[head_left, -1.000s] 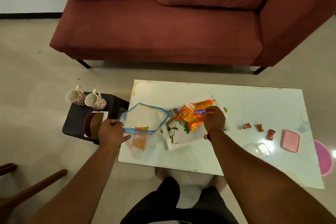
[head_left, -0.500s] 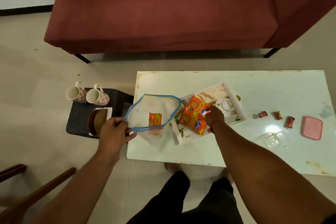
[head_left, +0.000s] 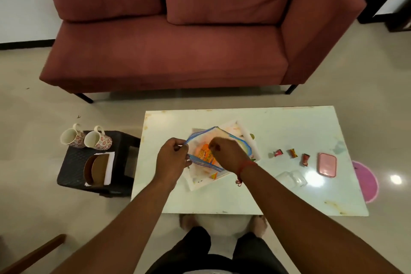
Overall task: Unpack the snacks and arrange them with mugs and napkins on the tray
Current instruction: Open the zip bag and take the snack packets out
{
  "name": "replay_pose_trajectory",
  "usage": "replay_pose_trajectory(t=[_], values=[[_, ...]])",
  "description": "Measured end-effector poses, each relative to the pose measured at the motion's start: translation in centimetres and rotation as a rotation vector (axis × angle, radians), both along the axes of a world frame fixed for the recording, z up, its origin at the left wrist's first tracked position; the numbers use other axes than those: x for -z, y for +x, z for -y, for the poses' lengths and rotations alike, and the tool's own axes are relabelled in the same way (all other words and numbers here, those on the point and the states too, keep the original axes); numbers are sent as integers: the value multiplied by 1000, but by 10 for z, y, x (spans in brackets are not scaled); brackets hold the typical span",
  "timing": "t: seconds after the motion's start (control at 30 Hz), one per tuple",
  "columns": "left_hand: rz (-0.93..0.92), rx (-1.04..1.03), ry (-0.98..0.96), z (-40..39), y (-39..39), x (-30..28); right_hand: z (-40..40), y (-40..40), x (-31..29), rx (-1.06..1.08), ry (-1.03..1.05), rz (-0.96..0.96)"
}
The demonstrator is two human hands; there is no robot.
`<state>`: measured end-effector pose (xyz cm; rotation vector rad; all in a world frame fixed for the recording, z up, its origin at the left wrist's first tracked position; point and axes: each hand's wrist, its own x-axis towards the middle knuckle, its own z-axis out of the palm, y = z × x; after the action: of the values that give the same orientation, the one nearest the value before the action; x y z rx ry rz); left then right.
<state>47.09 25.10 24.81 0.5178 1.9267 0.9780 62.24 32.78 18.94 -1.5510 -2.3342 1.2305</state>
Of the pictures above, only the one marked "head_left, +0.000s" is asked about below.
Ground person's left leg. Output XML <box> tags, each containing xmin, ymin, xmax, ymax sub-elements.
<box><xmin>146</xmin><ymin>214</ymin><xmax>212</xmax><ymax>274</ymax></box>

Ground pink rectangular lid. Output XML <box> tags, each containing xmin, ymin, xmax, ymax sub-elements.
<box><xmin>317</xmin><ymin>152</ymin><xmax>337</xmax><ymax>179</ymax></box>

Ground clear zip bag blue seal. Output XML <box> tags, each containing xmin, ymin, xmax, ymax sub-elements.
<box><xmin>185</xmin><ymin>126</ymin><xmax>253</xmax><ymax>173</ymax></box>

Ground person's left forearm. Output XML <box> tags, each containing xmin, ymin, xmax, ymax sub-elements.
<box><xmin>51</xmin><ymin>177</ymin><xmax>180</xmax><ymax>274</ymax></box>

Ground brown wooden board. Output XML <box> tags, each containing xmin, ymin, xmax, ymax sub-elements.
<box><xmin>385</xmin><ymin>7</ymin><xmax>411</xmax><ymax>33</ymax></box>

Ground red fabric sofa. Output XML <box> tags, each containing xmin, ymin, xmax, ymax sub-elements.
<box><xmin>39</xmin><ymin>0</ymin><xmax>367</xmax><ymax>95</ymax></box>

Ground clear plastic container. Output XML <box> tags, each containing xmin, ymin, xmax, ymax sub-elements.
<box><xmin>275</xmin><ymin>170</ymin><xmax>308</xmax><ymax>189</ymax></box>

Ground pink plastic bin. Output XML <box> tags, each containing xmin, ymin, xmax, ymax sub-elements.
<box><xmin>351</xmin><ymin>160</ymin><xmax>379</xmax><ymax>204</ymax></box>

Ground white floral tray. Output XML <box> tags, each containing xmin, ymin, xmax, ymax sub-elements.
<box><xmin>183</xmin><ymin>119</ymin><xmax>261</xmax><ymax>192</ymax></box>

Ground person's left hand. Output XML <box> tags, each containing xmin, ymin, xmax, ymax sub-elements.
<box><xmin>154</xmin><ymin>137</ymin><xmax>193</xmax><ymax>188</ymax></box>

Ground black plastic stool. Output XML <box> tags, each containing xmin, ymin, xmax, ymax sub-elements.
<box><xmin>57</xmin><ymin>130</ymin><xmax>142</xmax><ymax>197</ymax></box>

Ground red thread bracelet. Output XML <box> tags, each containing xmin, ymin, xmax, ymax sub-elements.
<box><xmin>235</xmin><ymin>160</ymin><xmax>258</xmax><ymax>187</ymax></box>

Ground floral mug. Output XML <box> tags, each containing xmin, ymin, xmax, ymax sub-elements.
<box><xmin>84</xmin><ymin>125</ymin><xmax>113</xmax><ymax>151</ymax></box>
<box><xmin>60</xmin><ymin>123</ymin><xmax>86</xmax><ymax>149</ymax></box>

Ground person's leg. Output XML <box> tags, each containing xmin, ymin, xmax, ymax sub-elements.
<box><xmin>146</xmin><ymin>214</ymin><xmax>212</xmax><ymax>274</ymax></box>
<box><xmin>232</xmin><ymin>215</ymin><xmax>289</xmax><ymax>274</ymax></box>

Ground person's right leg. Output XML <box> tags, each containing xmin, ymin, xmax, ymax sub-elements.
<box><xmin>232</xmin><ymin>215</ymin><xmax>289</xmax><ymax>274</ymax></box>

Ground wooden chair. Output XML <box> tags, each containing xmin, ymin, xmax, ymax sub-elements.
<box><xmin>0</xmin><ymin>234</ymin><xmax>67</xmax><ymax>274</ymax></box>

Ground stack of white napkins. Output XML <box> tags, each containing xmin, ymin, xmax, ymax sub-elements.
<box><xmin>84</xmin><ymin>152</ymin><xmax>116</xmax><ymax>187</ymax></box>

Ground orange snack packets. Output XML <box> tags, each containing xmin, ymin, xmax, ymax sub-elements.
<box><xmin>196</xmin><ymin>142</ymin><xmax>225</xmax><ymax>168</ymax></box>

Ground person's right forearm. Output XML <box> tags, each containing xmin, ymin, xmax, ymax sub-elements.
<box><xmin>239</xmin><ymin>163</ymin><xmax>404</xmax><ymax>274</ymax></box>

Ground person's right hand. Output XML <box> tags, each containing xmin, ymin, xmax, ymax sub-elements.
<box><xmin>208</xmin><ymin>137</ymin><xmax>253</xmax><ymax>175</ymax></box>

■ **What you have to do**
Determine how many lines in the records contain "wooden", and reply with the number only.

■ **Problem solution**
2